Diffusion priors enhanced velocity model building from time-lag images using a neural operator
Xiao Ma, Mohammad Hasyim Taufik, Tariq Alkhalifah
TL;DR
This work addresses the high computational cost and limited-resolution of traditional velocity model building by coupling a neural-operator forward model with a diffusion prior to perform fast, high-fidelity velocity inversions from time-lag RTM images. The neural operator, based on a Fourier Neural Operator architecture, maps two-channel velocity inputs to time-lag RTM images, enabling differentiable forward modeling that guides inversion via automatic differentiation. A conditional DDPM diffusion prior is trained to learn high-wavenumber velocity distributions and is used to regularize the inversion, suppressing artifacts and enhancing fine-scale structure; a single-step generation is used to keep the approach efficient.

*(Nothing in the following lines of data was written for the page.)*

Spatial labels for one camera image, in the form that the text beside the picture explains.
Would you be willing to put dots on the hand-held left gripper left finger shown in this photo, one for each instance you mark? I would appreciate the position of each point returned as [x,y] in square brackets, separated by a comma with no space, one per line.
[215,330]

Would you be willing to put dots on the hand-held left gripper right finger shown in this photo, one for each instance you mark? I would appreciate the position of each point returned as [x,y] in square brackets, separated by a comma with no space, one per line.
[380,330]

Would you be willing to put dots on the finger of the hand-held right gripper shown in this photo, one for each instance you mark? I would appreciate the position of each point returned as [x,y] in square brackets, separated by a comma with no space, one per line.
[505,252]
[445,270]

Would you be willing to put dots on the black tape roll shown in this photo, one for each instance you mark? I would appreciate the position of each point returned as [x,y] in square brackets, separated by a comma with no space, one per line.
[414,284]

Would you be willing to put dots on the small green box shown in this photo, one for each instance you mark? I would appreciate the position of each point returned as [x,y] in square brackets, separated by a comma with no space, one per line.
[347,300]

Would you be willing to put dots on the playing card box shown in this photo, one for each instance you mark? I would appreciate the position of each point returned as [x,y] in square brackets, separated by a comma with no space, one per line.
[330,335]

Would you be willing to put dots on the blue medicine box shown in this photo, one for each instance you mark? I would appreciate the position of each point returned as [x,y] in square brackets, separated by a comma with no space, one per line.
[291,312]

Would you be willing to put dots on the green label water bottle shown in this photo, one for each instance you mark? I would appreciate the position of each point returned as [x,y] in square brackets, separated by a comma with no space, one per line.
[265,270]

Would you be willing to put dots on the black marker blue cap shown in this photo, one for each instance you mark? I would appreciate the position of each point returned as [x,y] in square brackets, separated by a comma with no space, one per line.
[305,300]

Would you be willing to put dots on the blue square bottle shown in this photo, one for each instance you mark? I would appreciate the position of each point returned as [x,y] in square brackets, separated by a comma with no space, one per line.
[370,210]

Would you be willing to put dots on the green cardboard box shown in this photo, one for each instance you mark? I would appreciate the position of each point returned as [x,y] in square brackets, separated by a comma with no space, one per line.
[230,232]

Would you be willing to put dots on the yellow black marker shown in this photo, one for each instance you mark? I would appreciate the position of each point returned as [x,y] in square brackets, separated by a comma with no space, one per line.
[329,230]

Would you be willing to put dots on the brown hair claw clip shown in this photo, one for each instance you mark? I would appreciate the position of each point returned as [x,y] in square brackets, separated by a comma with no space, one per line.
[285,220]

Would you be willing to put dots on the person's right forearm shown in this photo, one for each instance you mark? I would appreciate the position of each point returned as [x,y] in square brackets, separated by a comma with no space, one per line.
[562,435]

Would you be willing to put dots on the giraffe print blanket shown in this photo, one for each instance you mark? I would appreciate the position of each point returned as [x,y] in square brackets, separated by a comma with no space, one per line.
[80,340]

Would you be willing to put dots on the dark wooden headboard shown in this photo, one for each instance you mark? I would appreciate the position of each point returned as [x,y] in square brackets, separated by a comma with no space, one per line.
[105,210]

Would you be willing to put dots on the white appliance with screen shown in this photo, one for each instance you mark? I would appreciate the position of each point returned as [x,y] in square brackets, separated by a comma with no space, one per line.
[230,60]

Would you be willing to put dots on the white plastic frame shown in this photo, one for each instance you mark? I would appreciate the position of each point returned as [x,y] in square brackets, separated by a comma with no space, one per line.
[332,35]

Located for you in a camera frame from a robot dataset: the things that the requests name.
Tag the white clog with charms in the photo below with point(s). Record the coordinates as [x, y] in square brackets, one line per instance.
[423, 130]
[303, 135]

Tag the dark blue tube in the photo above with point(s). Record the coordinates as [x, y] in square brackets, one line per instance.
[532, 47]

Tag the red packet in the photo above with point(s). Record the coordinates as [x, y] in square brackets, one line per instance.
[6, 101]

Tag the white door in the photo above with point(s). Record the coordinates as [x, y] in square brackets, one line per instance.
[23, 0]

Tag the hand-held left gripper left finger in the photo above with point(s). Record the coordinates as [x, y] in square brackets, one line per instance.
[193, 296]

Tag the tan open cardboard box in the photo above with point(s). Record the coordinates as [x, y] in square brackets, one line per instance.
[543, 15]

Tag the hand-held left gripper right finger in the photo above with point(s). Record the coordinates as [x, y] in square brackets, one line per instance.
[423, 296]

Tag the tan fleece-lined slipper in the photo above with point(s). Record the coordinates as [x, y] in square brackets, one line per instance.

Results on synthetic and field datasets demonstrate substantial speedups (roughly 300× over full RTM in forward passes) and improved reconstruction of high-frequency content and geological features, with successful data matching in field-scale scenarios, suggesting practical value for seismic imaging workflows.
Abstract
Velocity model building serves as a crucial component for achieving high precision subsurface imaging. However, conventional velocity model building methods are often computationally expensive and time consuming. In recent years, with the rapid advancement of deep learning, particularly the success of generative models and neural operators, deep learning based approaches that integrate data and their statistics have attracted increasing attention in addressing the limitations of traditional methods. In this study, we propose a novel framework that combines generative models with neural operators to obtain high resolution velocity models efficiently. Within this workflow, the neural operator functions as a forward mapping operator to rapidly generate time lag reverse time migration (RTM) extended images from the true and migration velocity models. In this framework, the neural operator is acting as a surrogate for modeling followed by migration, which uses the true and migration velocities, respectively. The trained neural operator is then employed, through automatic differentiation, to gradually update the migration velocity placed in the true velocity input channel with high resolution components so that the output of the network matches the time lag images of observed data obtained using the migration velocity. By embedding a generative model, trained on a high-resolution velocity model distribution, which corresponds to the true velocity model distribution used to train the neural operator, as a regularizer, the resulting predictions are cleaner with higher resolution information. Both synthetic and field data experiments demonstrate the effectiveness of the proposed generative neural operator based velocity model building approach.